Anonymous Coward says:

The problem with breaking it up the first time is that you couldn’t. Not in any way that will do any good. They did it by region the first time, so you aren’t building any sort of competition, you’re simply giving each little ‘bellette’ a monopoly in its region. Customers had no more choice of who their provider would be after the breakup than before.

This time around though, it could neatly be split into 3 or 4 different businesses which would eliminate the unfair advantage AT&T has in the marketplace. Wireless, POTS/TV/ISP, Backbone Provider Network. The level 1 network is the biggie, they control the worlds largest communications backbone which can be leveraged throughout all the rest of its different businesses. And btw, we the tax payers paid for it. Breaking it off from the rest of AT&T would go a long way toward forcing them to work by the same rules as everyone else.

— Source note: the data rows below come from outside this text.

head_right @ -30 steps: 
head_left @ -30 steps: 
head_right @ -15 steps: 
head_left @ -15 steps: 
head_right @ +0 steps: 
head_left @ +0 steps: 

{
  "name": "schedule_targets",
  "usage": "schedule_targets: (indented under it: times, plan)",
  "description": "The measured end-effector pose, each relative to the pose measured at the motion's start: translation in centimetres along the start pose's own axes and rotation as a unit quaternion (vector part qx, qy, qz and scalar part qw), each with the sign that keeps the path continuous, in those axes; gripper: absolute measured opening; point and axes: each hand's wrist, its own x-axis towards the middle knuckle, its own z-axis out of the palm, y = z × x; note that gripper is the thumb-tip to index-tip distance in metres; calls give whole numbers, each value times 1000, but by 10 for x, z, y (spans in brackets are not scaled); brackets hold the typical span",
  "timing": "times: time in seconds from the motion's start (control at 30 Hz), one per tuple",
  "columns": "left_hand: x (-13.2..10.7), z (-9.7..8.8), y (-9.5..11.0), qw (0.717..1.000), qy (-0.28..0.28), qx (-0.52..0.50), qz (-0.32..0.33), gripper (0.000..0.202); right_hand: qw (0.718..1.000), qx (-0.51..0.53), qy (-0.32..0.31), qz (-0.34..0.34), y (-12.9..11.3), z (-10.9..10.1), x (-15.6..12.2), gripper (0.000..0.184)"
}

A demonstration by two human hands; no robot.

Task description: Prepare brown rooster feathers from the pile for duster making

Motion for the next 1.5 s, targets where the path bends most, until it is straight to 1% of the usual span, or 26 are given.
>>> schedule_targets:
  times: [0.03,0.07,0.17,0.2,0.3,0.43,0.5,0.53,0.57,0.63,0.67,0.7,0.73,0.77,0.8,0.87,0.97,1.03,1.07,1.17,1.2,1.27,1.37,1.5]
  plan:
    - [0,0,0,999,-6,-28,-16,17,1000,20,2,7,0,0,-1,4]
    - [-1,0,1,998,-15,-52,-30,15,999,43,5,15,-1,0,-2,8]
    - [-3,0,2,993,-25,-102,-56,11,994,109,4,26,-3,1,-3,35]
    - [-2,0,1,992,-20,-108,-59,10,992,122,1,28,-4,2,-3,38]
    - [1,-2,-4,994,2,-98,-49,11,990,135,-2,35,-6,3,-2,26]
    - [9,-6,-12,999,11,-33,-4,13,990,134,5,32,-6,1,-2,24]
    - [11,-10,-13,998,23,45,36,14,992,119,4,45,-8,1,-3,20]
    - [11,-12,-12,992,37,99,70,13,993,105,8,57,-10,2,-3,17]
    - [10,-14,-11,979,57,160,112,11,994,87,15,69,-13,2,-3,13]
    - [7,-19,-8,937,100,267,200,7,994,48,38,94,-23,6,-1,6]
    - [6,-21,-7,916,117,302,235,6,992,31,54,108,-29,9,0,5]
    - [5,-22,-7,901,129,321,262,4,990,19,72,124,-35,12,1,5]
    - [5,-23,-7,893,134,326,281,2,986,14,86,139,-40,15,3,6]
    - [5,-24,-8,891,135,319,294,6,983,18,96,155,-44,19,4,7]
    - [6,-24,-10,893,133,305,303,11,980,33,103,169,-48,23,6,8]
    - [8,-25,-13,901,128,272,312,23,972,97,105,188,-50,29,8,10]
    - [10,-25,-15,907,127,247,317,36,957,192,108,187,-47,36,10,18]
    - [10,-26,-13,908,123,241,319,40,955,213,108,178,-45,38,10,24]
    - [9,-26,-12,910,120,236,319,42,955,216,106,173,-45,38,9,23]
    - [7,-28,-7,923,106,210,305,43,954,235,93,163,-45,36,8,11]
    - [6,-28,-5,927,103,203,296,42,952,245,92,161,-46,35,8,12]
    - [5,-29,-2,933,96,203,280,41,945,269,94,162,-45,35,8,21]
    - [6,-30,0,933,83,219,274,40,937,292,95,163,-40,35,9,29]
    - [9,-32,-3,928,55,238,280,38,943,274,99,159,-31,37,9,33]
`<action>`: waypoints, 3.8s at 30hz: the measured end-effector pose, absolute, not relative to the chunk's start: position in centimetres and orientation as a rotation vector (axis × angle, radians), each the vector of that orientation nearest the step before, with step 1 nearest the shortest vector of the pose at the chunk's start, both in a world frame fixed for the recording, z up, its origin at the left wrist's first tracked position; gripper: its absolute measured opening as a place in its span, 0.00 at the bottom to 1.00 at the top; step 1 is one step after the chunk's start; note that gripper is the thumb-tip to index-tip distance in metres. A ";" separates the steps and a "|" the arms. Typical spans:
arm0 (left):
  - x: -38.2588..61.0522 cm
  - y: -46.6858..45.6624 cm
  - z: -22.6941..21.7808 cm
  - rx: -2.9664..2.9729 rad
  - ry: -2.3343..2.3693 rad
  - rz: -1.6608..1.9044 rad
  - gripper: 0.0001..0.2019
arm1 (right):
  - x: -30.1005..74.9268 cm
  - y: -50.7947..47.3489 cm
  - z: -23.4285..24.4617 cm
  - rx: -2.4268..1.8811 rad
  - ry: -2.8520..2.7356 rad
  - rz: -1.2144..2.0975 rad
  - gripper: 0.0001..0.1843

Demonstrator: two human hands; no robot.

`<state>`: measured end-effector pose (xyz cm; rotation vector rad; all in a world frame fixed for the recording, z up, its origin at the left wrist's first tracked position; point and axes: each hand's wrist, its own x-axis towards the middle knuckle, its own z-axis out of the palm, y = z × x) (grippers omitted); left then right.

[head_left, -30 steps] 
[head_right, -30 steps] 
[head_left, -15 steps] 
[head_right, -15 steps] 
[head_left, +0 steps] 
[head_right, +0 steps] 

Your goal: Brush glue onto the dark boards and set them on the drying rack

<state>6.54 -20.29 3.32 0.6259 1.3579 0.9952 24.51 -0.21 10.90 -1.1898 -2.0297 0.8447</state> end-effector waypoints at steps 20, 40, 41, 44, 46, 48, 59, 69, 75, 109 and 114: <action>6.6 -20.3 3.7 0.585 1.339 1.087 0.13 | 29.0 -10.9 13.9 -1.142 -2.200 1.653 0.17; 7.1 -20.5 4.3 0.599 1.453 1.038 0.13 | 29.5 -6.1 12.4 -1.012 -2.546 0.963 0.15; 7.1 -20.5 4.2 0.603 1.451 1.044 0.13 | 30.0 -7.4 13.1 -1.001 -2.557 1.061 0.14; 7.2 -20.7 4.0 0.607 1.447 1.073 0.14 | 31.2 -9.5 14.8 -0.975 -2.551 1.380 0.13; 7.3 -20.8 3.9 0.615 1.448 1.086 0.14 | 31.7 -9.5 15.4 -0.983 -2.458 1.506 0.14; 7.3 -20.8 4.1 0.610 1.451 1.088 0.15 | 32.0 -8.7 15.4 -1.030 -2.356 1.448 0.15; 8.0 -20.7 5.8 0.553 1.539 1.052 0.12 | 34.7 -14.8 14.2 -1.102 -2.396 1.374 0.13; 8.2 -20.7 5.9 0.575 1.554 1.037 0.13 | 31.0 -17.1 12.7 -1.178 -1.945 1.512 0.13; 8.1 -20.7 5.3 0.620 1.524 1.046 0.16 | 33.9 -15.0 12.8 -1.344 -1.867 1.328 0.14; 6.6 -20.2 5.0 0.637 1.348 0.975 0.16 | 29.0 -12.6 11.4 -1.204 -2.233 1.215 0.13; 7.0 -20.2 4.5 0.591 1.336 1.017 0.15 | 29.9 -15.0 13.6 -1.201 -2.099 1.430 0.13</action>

By themselves, none of the three things I said are really a monopoly per say. But put it all together, and AT&T is a behemoth no one can touch because each of its businesses protects the other.

Comboman (profile) says:

Simple Economics

Metered billing makes sense for iPhone use, where each additional byte has a relatively high cost (ATT’s mobile network is stretched to the limit in many areas, requiring build out of addition infrastructure). On the other hand, metered billing for wired broadband doesn’t makes sense because once a home is wired up, each additional byte has an extremely low cost (the network is not running anywhere near capacity).

PhillD (profile) says:

Re: Simple Economics

Comboman,
By your reasoning, it makes sense for AT&T not to improve their service, if it’s scarce then it costs more right?
Not investing in infrastructure = Higher profits?

Again, real competition would fix that, someone else would have the network that CAN support all those data users and would take away enough of AT&T’s customers that their network was no longer stressed.

Anonymous Coward says:

Not Really Metered

I would like to point that what Mike and lot of other people like to call “metered service” really isn’t. True metered service charges you only for what you use. No “levels”, “caps”, “tiers” or those kind of shenanigans that most of these “plans” masquerading as “metered service” use. True metered service could be a good thing, but I have yet to see any ISP actually offer it.